- Flag Coat of arms
- Coordinates: 45°41′17″N 1°37′14″E﻿ / ﻿45.68795°N 1.620483°E
- Country: France
- Dissolved: 2016-01-01
- Prefecture: Limoges
- Departments: 3 Corrèze (19); Creuse (23); Haute-Vienne (87);

Government
- • President: Gérard Vandenbroucke (PS)

Area INSEE
- • Total: 16,942 km^{2} (6,541 sq mi)

Population (2010-01-01)
- • Total: 742,770
- • Density: 43.842/km^{2} (113.55/sq mi)

GDP
- • Total: €23.258 billion (2024)
- • Per capita: €31,904 (2024)
- Time zone: UTC+01:00 (CET)
- • Summer (DST): UTC+02:00 (CEST)
- ISO 3166 code: FR-L
- NUTS Region: FR6
- Website: (in French)cr-limousin.fr

= Limousin =

Region in southwest-central France

Limousin (/fr/; Lemosin /oc/) is a former administrative region of southwest-central France.
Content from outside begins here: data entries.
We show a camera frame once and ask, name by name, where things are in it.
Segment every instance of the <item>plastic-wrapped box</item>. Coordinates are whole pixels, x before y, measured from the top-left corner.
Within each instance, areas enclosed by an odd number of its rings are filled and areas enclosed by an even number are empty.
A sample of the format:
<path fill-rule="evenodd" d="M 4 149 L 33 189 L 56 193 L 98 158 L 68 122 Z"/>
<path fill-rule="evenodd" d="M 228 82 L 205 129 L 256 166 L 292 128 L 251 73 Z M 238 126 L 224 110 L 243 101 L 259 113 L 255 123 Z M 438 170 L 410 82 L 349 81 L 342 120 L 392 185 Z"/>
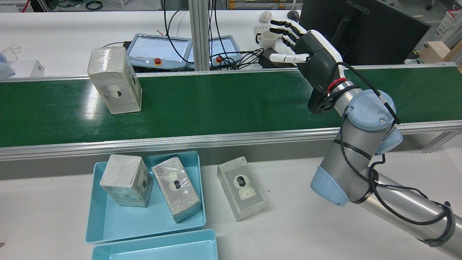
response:
<path fill-rule="evenodd" d="M 218 179 L 236 221 L 265 209 L 265 196 L 244 156 L 218 165 Z"/>
<path fill-rule="evenodd" d="M 111 155 L 99 184 L 120 206 L 147 207 L 153 179 L 143 158 Z"/>
<path fill-rule="evenodd" d="M 142 89 L 124 47 L 94 49 L 87 72 L 111 114 L 141 111 Z"/>
<path fill-rule="evenodd" d="M 178 156 L 152 167 L 152 172 L 176 223 L 201 210 L 201 199 Z"/>

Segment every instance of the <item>white tabletop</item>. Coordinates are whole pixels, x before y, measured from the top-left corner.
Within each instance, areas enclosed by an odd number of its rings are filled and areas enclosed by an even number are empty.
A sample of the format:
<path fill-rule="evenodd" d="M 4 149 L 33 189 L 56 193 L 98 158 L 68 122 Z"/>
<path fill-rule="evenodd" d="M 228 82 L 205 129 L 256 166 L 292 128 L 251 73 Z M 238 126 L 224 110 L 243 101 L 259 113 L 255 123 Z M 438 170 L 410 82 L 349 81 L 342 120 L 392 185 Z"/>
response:
<path fill-rule="evenodd" d="M 220 35 L 232 35 L 240 50 L 255 50 L 253 28 L 262 11 L 217 11 Z M 287 10 L 272 10 L 284 19 Z M 173 11 L 167 12 L 167 22 Z M 38 60 L 47 76 L 87 74 L 91 50 L 109 43 L 131 41 L 135 34 L 165 33 L 162 11 L 149 12 L 51 12 L 0 13 L 0 51 L 11 47 L 20 60 Z M 213 37 L 217 37 L 214 19 Z M 189 12 L 173 19 L 170 35 L 191 37 Z M 281 41 L 278 52 L 291 53 Z M 13 56 L 5 52 L 8 59 Z"/>
<path fill-rule="evenodd" d="M 462 136 L 431 154 L 416 149 L 412 136 L 405 141 L 401 149 L 387 154 L 387 163 L 377 170 L 419 188 L 432 200 L 450 201 L 460 215 Z M 230 148 L 231 154 L 247 158 L 264 153 L 284 157 L 292 145 L 306 147 L 308 155 L 315 155 L 250 162 L 268 205 L 241 222 L 234 220 L 217 178 L 217 165 L 201 167 L 204 228 L 215 230 L 220 260 L 450 259 L 357 205 L 337 207 L 316 195 L 309 183 L 330 144 L 293 143 L 277 150 L 271 150 L 272 146 Z M 201 161 L 213 156 L 210 153 L 201 153 Z M 0 259 L 90 259 L 93 245 L 85 243 L 85 230 L 91 165 L 87 168 L 89 172 L 82 175 L 0 181 L 0 242 L 5 243 Z"/>

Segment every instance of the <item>blue tray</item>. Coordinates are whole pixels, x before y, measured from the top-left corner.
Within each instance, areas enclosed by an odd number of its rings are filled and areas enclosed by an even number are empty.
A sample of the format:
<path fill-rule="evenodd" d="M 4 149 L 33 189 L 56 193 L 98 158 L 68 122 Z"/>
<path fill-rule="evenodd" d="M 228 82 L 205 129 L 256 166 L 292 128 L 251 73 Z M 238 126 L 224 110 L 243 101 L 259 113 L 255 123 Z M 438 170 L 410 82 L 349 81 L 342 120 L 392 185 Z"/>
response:
<path fill-rule="evenodd" d="M 153 176 L 151 167 L 173 156 L 178 156 L 185 167 L 197 195 L 202 201 L 202 210 L 180 223 L 175 223 L 162 190 Z M 197 230 L 205 225 L 204 196 L 202 194 L 201 167 L 197 152 L 143 157 L 149 173 L 154 179 L 148 207 L 120 206 L 99 185 L 107 162 L 97 162 L 93 172 L 90 212 L 85 240 L 89 244 L 126 240 L 135 237 L 178 233 Z"/>
<path fill-rule="evenodd" d="M 212 229 L 141 238 L 95 246 L 92 260 L 218 260 Z"/>

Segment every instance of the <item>white mug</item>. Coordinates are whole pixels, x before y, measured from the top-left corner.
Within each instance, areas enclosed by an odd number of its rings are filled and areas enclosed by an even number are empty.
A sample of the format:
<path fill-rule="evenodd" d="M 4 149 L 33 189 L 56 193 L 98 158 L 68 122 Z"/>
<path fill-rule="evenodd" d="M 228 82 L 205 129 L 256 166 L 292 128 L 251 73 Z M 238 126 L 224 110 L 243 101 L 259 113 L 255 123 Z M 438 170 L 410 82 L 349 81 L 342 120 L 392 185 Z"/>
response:
<path fill-rule="evenodd" d="M 260 47 L 263 49 L 269 49 L 276 46 L 276 40 L 278 39 L 278 35 L 274 32 L 264 31 L 263 33 L 257 33 L 255 35 L 255 41 L 257 42 Z"/>

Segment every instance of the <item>gray mouse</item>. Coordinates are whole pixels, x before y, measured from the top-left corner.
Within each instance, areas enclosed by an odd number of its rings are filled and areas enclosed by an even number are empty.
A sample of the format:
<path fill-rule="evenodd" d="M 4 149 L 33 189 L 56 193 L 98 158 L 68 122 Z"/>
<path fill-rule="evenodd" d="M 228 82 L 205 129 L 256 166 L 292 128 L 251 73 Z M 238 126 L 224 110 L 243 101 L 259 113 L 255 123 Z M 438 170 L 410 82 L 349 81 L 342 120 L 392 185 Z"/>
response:
<path fill-rule="evenodd" d="M 290 10 L 287 13 L 287 18 L 290 19 L 290 20 L 298 22 L 300 20 L 300 15 L 298 14 L 298 12 L 296 10 Z"/>
Named after the old province of Limousin, the administrative region was founded in 1960. It comprised three departments: Corrèze, Creuse, and Haute-Vienne. On 1 January 2016, it became part of the new administrative region of Nouvelle-Aquitaine.

Situated mostly in the west side of south-central French Massif Central, Limousin had (in 2010) 742,770 inhabitants spread out on nearly 17000 km2, making it the least populated region of metropolitan France.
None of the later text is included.